What to do
Take every line from the entries below that includes the word "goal" and copy it.

Working data
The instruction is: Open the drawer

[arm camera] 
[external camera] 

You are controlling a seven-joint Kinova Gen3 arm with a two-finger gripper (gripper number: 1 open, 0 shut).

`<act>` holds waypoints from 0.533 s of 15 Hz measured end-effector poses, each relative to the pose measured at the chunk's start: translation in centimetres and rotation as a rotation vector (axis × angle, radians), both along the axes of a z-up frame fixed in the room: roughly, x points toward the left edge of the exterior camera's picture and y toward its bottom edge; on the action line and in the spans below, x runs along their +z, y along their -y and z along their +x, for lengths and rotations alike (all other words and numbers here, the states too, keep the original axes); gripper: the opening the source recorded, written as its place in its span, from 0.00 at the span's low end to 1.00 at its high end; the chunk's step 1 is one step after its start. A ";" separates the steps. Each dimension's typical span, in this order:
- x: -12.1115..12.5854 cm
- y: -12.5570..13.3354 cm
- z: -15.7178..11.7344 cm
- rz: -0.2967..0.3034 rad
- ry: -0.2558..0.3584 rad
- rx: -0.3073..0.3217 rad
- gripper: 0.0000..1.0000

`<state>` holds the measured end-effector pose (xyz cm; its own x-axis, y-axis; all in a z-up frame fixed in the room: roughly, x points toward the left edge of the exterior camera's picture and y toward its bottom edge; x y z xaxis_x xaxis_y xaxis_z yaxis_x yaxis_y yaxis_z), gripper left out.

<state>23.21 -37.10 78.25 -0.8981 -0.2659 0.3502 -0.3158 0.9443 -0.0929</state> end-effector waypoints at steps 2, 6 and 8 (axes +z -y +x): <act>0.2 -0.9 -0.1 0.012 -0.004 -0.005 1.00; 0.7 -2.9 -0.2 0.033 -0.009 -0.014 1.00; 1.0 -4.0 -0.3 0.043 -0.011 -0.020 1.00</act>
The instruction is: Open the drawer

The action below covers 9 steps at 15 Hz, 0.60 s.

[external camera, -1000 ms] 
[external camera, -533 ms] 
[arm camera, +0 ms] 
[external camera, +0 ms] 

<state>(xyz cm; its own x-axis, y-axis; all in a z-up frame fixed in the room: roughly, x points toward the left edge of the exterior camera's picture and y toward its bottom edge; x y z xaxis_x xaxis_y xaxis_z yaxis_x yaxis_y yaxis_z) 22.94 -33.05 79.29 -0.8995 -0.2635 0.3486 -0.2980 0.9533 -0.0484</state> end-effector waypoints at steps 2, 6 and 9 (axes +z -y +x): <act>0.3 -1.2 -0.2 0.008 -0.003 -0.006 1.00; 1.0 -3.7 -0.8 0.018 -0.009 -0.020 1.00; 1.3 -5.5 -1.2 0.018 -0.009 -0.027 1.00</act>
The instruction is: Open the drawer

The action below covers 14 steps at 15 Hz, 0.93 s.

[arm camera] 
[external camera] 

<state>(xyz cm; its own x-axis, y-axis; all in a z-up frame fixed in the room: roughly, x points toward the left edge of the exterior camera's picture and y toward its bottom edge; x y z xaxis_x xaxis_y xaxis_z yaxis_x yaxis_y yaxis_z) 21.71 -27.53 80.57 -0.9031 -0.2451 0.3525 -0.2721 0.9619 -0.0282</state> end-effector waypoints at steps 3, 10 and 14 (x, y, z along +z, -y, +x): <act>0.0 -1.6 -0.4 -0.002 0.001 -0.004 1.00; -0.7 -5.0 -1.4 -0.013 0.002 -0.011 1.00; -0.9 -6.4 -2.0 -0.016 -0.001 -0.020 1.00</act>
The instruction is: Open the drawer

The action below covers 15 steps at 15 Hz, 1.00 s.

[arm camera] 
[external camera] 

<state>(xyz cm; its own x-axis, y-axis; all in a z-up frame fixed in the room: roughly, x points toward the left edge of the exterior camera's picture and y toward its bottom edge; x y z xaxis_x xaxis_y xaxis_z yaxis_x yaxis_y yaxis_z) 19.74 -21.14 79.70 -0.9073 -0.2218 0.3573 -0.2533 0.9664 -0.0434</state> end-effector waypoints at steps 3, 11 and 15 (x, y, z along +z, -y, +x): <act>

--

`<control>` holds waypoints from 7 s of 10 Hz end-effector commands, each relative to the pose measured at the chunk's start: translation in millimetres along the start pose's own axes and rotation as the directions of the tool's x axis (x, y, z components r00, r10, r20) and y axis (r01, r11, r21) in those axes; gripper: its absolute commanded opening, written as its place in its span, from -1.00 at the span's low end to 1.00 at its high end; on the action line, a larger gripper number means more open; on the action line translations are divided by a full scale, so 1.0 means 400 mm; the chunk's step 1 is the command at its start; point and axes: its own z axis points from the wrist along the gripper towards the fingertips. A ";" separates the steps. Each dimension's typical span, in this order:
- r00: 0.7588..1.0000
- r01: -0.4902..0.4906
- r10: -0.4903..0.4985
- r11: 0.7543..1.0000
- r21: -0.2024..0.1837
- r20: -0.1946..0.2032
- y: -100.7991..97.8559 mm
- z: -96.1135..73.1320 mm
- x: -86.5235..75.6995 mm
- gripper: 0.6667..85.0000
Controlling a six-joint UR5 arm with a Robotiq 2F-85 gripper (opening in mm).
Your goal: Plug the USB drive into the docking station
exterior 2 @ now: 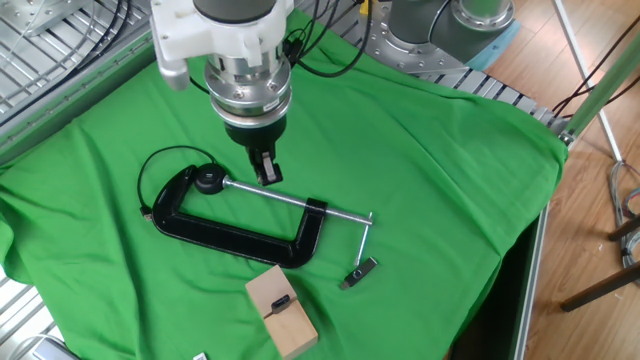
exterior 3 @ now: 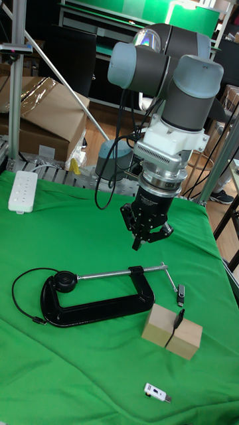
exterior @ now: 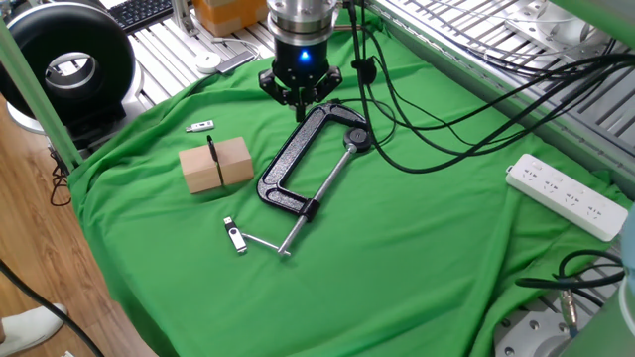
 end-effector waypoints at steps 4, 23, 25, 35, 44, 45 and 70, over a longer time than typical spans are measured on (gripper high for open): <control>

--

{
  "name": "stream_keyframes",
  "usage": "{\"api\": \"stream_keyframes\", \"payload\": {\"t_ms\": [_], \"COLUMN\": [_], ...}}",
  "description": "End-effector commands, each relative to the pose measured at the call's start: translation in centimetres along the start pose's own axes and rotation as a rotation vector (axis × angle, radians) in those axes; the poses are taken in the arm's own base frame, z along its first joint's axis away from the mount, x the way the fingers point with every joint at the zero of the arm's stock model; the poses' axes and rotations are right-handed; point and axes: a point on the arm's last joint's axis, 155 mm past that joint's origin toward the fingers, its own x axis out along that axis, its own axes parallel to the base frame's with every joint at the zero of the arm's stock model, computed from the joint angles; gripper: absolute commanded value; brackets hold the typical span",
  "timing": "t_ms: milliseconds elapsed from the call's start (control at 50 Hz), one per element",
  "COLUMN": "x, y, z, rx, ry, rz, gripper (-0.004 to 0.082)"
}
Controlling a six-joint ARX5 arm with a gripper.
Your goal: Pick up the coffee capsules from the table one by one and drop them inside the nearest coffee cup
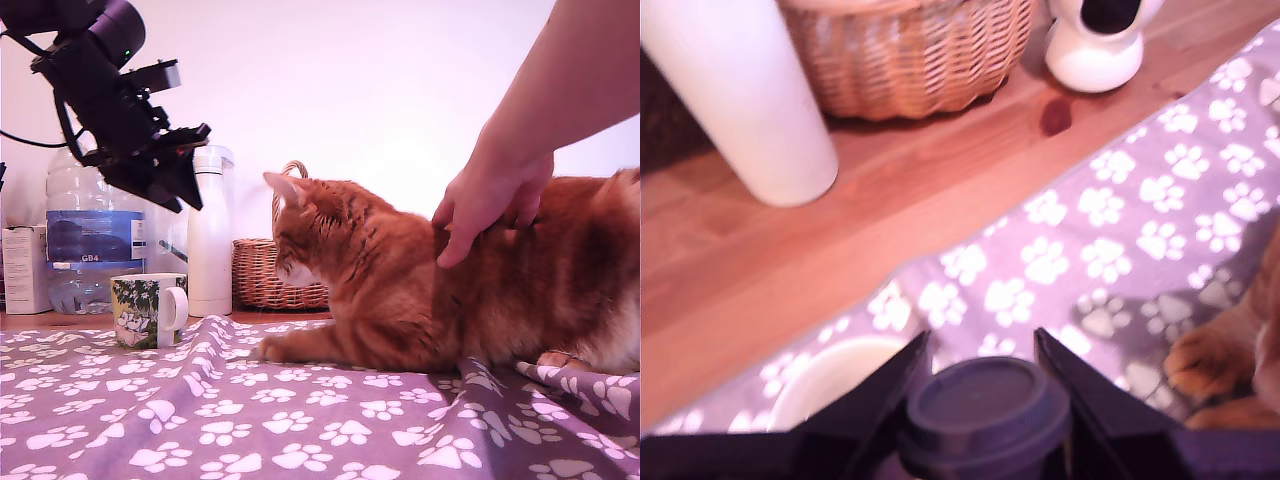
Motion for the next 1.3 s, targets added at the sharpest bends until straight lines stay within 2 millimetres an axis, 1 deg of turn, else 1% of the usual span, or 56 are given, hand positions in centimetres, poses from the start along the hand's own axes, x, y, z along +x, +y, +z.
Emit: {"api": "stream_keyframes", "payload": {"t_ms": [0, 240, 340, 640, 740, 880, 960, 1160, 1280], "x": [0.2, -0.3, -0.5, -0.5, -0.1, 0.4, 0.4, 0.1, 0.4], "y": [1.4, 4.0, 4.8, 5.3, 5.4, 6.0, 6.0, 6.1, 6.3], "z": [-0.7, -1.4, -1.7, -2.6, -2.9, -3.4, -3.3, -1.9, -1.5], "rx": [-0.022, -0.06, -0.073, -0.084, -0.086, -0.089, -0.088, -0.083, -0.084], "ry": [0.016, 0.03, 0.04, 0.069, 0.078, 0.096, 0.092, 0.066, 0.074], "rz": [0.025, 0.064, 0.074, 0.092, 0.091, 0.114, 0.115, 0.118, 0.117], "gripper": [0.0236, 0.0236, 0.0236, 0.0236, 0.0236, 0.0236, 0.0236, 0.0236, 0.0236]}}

Answer for this exercise
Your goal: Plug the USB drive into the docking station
Your goal: Pick up the coffee capsules from the table one by one and drop them inside the nearest coffee cup

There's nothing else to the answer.